Abstract

A simple and sensitive technique for detection of strand breaks in DNA has been further developed. The method has been used to follow UV-induced excision-repair in human fibroblasts. It has been possible to study the kinetics of enzymic reactions in intact cells, in which strand breaks in DNA are produced and sealed again. Hydroxyurea, 5-fluorodeoxyuridine and 1-β- d-arabinofuranosylcytosine, potent inhibitors of DNA synthesis, drastically increased the number of breaks observed during the repair process. This was probably due to a decreased polymerase acivity, which will cause the strand breaks formed by endonuclease to remain open longer. The initial rate of strand-break formation did not seem to be influenced by hydroxyurea or araC, and was about 4000 breaks per minute in a diploid genome, at a dose of 20 J/m 2. After 5–30 min, depending on the dose of UV, the number of breaks reached a maximum and started to decrease again. Hydroxyurea decreased the rate of polymerization in the sites under repair. However, there was no concomitant reduction fo repair-induced incorporation of [ 3H]thymidine and nor reduction of the excision of pyrimidine dimers.
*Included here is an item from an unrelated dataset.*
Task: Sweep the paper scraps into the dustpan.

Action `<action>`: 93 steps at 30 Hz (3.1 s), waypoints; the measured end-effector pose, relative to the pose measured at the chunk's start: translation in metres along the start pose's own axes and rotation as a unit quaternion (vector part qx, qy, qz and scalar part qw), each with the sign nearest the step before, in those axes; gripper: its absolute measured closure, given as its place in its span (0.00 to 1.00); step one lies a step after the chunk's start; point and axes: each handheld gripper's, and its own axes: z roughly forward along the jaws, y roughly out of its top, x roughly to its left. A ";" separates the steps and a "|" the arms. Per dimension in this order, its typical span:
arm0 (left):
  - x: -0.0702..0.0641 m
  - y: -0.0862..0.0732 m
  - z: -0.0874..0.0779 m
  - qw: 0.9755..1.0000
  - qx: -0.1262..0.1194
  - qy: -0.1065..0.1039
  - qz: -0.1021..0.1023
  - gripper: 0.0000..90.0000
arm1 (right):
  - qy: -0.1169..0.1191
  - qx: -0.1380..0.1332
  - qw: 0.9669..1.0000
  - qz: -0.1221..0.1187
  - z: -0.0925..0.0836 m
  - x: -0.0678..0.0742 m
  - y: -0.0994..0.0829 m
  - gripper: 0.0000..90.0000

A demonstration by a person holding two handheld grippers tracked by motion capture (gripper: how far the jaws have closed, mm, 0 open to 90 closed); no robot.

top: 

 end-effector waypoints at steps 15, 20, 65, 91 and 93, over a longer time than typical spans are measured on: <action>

It therefore seems that the action of the polymerase was not a rate-limitting event, but rather an earlier step. It is likely that the endonucleolytic activity determined the rate of repair. As a consequence, the endonuclease and polymerase cannot be bound in a permanent complex. Under certain assumptions, the time of repair of a site, i.e. the time from incision to final ligase sealing can be estimated as between 3 and 10 min. Essentially no breaks were produced in Xeroderma pigmentosum cells belonging to complementation group A, and there was no enhancement by hydroxyurea. Cells from the variant type of Xeroderma pigmentosum behaved like normal cells in this respect.